The veteran writer, 66, spoke on the sidelines of the launch of the second season of Zee Classic's "Classic Legends".
On the show, he will throw light on the lives of Bollywood icons like Dilip Kumar, Pran, Meena Kumari, Dev Anand, Nasir Hussain, Hrishikesh Mukherjee, Sunil Dutt, Mohammad Rafi and S.D. Burman.
Recounting one of his meetings with Dilip Kumar, Akhtar said: "Dilip saab was being given an award in Lucknow and I was called to say a few words. That day I felt my circle was complete.

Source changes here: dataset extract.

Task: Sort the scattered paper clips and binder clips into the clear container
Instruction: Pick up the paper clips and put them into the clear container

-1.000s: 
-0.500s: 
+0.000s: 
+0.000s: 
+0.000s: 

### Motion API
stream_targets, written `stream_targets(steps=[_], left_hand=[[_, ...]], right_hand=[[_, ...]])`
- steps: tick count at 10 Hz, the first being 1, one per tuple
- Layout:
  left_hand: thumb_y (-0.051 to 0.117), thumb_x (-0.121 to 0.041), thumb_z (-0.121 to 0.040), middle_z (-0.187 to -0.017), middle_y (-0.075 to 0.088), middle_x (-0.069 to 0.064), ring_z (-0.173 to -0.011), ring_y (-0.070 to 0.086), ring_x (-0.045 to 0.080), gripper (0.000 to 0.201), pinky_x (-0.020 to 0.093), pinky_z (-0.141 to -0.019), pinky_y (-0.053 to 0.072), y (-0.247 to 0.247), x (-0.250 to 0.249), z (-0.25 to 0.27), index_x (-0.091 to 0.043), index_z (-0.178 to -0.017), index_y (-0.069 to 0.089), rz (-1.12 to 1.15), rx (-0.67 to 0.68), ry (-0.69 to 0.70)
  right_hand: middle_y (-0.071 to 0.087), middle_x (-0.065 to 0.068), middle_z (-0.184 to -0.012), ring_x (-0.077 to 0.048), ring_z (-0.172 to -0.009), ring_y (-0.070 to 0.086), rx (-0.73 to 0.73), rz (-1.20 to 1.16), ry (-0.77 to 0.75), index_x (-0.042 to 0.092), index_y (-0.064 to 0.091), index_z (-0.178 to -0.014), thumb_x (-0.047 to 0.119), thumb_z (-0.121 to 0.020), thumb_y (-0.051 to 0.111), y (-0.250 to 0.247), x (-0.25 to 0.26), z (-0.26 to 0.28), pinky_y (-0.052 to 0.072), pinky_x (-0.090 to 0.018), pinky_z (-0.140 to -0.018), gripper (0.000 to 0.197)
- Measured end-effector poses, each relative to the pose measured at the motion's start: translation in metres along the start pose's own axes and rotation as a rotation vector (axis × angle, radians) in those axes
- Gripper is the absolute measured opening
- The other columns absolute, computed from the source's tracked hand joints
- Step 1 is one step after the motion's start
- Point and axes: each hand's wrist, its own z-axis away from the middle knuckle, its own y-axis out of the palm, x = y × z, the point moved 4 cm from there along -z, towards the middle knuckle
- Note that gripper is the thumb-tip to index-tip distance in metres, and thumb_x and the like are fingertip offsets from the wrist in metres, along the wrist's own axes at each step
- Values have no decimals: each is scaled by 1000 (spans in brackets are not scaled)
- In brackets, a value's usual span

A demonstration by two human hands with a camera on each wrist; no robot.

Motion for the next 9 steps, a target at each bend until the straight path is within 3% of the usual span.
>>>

"I was in school and I must have been six or seven years old when I had gone to watch 'Aan' in a theatre in Hazratganj. It had Dilip saab. He was playing with a sword, riding a horse, singing songs... That was my introduction to cinema, my first understanding of a hero.
"Years later at the award function, I stood on a stage to give a speech on the same actor in a hotel near the same theatre. It was nostalgic," he said.
Akhtar will combine such anecdotes and more on "Classic Legends", which will go on air Nov 18.